In [1]:
# Install PySpark
!pip install pyspark

# Import libraries
from pyspark.sql import SparkSession
from pyspark.sql.functions import *
from pyspark.sql.types import *

# Create Spark session
spark = SparkSession.builder.appName("PySparkMasterTaskSet").getOrCreate()




In [2]:
# Set your paths
customer_path = "/content/drive/MyDrive/customers.csv"
order_path = "/content/drive/MyDrive/orders.csv"

# Load CSVs with schema inference
customers_df = spark.read.csv(customer_path, header=True, inferSchema=True)
orders_df = spark.read.csv(order_path, header=True, inferSchema=True)


In [3]:
# Schema & Counts
customers_df.printSchema()
orders_df.printSchema()

print("Total Customers:", customers_df.count())
print("Total Orders:", orders_df.count())

customers_df.select("City").distinct().show()


root
 |-- CustomerID: integer (nullable = true)
 |-- Name: string (nullable = true)
 |-- Email: string (nullable = true)
 |-- City: string (nullable = true)
 |-- SignupDate: date (nullable = true)

root
 |-- OrderID: integer (nullable = true)
 |-- CustomerID: integer (nullable = true)
 |-- Product: string (nullable = true)
 |-- Category: string (nullable = true)
 |-- Quantity: integer (nullable = true)
 |-- Price: double (nullable = true)
 |-- OrderDate: date (nullable = true)

Total Customers: 5
Total Orders: 7
+---------+
|     City|
+---------+
|Bangalore|
|  Chennai|
|   Mumbai|
|    Delhi|
|Hyderabad|
+---------+



In [4]:
orders_df = orders_df.withColumn("TotalAmount", col("Price") * col("Quantity")) \
                     .withColumn("OrderYear", year("OrderDate"))

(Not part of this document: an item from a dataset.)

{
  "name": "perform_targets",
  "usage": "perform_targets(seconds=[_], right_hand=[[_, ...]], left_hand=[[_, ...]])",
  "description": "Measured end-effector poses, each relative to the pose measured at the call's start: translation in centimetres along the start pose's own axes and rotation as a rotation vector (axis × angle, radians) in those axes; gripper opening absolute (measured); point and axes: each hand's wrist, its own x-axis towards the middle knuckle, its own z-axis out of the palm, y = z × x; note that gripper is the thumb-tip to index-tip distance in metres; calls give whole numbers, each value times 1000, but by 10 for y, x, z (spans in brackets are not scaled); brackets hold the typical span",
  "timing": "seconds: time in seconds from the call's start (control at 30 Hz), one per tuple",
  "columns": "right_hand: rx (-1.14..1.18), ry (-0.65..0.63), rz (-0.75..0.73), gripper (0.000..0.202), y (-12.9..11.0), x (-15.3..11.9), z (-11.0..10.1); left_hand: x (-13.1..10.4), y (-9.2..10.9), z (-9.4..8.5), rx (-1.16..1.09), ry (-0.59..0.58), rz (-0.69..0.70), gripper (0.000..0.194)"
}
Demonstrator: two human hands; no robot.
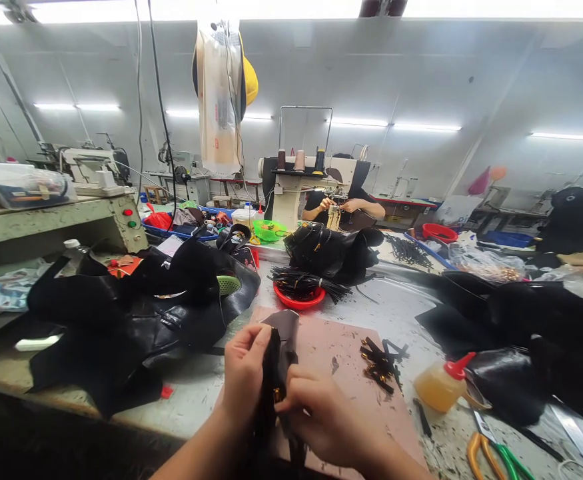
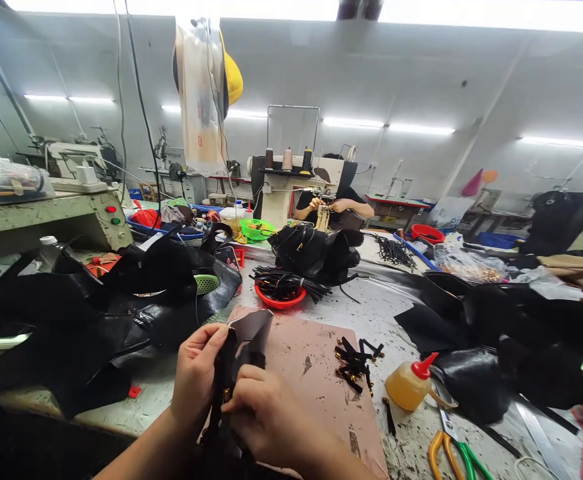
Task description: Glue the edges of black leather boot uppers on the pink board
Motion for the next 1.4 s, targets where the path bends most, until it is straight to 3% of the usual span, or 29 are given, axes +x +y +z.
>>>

orders_df.filter(col("TotalAmount") > 10000).show()

customers_df = customers_df.drop("Email")


+-------+----------+-------+-----------+--------+-------+----------+-----------+---------+
|OrderID|CustomerID|Product|   Category|Quantity|  Price| OrderDate|TotalAmount|OrderYear|
+-------+----------+-------+-----------+--------+-------+----------+-----------+---------+
|      1|       101| Laptop|Electronics|       2|50000.0|2024-01-10|   100000.0|     2024|
|      3|       102| Tablet|Electronics|       1|20000.0|2024-02-01|    20000.0|     2024|
|      7|       102|  Phone|Electronics|       1|30000.0|2024-03-02|    30000.0|     2024|
+-------+----------+-------+-----------+--------+-------+----------+-----------+---------+



In [7]:
from pyspark.sql.functions import when, col

# Simulate null and fill with 'Unknown'
customers_df = customers_df.withColumn("City", when(col("CustomerID") == 102, None).otherwise(col("City")))
customers_df = customers_df.fillna({"City": "Unknown"})

# Label as Loyal or New
customers_df = customers_df.withColumn("CustomerType", when(col("SignupDate") < "2022-01-01", "Loyal").otherwise("New"))

# Show result
customers_df.select("CustomerID", "Name", "City", "SignupDate", "CustomerType").show()
# OrderType column in orders
orders_df = orders_df.withColumn("OrderType", when(col("TotalAmount") < 5000, "Low").otherwise("High"))

# Show result
orders_df.select("OrderID", "Product", "TotalAmount", "OrderType").show()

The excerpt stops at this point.